Collected data:

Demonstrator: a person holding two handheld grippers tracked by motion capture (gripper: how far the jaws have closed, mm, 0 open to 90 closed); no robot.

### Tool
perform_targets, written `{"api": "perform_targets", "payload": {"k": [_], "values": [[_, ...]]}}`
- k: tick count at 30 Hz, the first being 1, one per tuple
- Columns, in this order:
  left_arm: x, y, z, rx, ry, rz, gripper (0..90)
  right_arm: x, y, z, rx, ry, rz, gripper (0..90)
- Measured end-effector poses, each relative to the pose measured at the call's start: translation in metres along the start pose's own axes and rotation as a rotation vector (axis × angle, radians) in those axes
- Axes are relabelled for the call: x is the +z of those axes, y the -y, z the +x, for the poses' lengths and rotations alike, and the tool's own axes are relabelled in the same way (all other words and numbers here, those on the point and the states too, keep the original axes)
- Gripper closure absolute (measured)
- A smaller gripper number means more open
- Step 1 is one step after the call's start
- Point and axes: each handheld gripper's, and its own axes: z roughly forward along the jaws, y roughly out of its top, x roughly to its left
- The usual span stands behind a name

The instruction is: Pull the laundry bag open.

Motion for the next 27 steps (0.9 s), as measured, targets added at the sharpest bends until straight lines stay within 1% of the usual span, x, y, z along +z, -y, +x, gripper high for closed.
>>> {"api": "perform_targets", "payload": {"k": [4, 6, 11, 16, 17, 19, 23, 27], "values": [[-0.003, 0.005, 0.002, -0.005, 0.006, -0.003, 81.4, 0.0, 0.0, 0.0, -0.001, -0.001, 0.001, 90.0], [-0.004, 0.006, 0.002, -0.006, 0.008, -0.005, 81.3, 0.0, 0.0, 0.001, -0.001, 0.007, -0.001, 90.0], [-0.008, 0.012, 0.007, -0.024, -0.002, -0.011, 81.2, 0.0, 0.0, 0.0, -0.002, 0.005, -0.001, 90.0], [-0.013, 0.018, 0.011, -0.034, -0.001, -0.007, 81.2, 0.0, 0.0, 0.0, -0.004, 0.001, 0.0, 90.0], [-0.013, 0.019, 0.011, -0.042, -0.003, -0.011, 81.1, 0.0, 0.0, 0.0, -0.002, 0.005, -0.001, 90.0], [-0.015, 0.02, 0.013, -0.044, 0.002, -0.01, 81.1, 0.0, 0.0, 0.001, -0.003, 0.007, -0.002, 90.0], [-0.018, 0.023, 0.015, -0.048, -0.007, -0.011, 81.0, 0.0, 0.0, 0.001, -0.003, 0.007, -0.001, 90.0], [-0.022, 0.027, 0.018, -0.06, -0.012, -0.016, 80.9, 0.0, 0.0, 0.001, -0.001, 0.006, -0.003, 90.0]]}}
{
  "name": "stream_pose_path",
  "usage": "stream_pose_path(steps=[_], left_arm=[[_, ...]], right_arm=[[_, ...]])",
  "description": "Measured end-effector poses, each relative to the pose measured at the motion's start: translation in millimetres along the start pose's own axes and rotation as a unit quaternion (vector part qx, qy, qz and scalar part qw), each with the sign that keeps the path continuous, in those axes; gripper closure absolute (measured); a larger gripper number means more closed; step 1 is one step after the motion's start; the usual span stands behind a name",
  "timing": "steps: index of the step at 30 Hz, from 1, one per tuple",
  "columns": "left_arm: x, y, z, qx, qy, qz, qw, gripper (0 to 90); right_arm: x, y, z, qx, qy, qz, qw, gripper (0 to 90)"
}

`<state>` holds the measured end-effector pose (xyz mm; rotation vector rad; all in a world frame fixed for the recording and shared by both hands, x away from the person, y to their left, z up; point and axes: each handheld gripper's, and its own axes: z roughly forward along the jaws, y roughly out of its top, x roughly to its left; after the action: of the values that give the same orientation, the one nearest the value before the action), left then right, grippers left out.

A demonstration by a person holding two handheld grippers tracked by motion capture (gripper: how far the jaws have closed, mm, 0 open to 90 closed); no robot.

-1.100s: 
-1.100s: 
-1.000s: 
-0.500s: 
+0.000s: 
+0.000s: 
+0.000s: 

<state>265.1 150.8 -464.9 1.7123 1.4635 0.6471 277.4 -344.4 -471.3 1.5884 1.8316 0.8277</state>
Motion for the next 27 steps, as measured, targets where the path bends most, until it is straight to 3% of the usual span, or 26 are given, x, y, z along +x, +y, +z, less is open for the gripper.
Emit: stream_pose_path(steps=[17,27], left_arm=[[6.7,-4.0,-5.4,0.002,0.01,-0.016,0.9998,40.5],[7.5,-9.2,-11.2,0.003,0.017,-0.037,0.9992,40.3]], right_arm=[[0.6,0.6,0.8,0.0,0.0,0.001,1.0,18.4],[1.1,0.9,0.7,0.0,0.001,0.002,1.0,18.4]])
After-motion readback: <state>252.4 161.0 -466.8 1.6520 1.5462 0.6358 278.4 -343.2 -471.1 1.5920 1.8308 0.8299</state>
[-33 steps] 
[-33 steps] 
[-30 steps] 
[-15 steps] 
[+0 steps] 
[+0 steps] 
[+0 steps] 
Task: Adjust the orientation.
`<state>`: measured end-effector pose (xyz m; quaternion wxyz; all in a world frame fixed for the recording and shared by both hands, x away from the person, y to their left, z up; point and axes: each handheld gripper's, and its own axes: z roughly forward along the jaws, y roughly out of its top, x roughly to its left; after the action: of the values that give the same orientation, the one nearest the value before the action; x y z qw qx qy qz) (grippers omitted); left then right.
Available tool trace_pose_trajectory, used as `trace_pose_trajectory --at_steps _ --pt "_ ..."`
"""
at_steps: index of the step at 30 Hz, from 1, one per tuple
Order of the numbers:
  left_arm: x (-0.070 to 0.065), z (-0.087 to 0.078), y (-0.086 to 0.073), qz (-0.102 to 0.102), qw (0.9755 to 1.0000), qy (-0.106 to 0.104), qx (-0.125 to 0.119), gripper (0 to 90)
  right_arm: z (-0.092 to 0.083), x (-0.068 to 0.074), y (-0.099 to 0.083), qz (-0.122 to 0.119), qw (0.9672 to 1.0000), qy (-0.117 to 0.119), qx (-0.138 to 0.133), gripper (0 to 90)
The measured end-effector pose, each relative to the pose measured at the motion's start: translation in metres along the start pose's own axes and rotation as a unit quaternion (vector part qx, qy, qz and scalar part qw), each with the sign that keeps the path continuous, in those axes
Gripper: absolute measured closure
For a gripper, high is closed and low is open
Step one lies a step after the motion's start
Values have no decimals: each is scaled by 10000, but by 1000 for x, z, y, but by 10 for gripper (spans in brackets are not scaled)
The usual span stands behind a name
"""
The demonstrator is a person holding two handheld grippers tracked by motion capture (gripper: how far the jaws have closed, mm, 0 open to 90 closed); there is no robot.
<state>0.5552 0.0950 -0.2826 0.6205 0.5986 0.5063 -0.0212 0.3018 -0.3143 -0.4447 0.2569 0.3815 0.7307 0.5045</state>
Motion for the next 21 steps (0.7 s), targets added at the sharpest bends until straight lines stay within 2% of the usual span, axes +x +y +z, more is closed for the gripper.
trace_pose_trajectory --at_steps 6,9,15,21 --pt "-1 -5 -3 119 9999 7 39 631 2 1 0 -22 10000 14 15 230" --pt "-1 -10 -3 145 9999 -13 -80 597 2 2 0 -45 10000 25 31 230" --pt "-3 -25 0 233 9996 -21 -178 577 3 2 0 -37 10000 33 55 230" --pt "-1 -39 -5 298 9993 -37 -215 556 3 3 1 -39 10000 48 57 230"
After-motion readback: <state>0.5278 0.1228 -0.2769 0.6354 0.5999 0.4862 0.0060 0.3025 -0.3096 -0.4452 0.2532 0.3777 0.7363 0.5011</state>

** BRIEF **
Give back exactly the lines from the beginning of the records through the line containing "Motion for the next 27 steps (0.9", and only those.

** WRITTEN RESPONSE **
Demonstrator: a person holding two handheld grippers tracked by motion capture (gripper: how far the jaws have closed, mm, 0 open to 90 closed); no robot.

### Tool
perform_targets, written `{"api": "perform_targets", "payload": {"k": [_], "values": [[_, ...]]}}`
- k: tick count at 30 Hz, the first being 1, one per tuple
- Columns, in this order:
  left_arm: x, y, z, rx, ry, rz, gripper (0..90)
  right_arm: x, y, z, rx, ry, rz, gripper (0..90)
- Measured end-effector poses, each relative to the pose measured at the call's start: translation in metres along the start pose's own axes and rotation as a rotation vector (axis × angle, radians) in those axes
- Axes are relabelled for the call: x is the +z of those axes, y the -y, z the +x, for the poses' lengths and rotations alike, and the tool's own axes are relabelled in the same way (all other words and numbers here, those on the point and the states too, keep the original axes)
- Gripper closure absolute (measured)
- A smaller gripper number means more open
- Step 1 is one step after the call's start
- Point and axes: each handheld gripper's, and its own axes: z roughly forward along the jaws, y roughly out of its top, x roughly to its left
- The usual span stands behind a name

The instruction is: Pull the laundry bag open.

Motion for the next 27 steps (0.9 s), as measured, targets added at the sharpest bends until straight lines stay within 1% of the usual span, x, y, z along +z, -y, +x, gripper high for closed.

No more work is needed on this answer.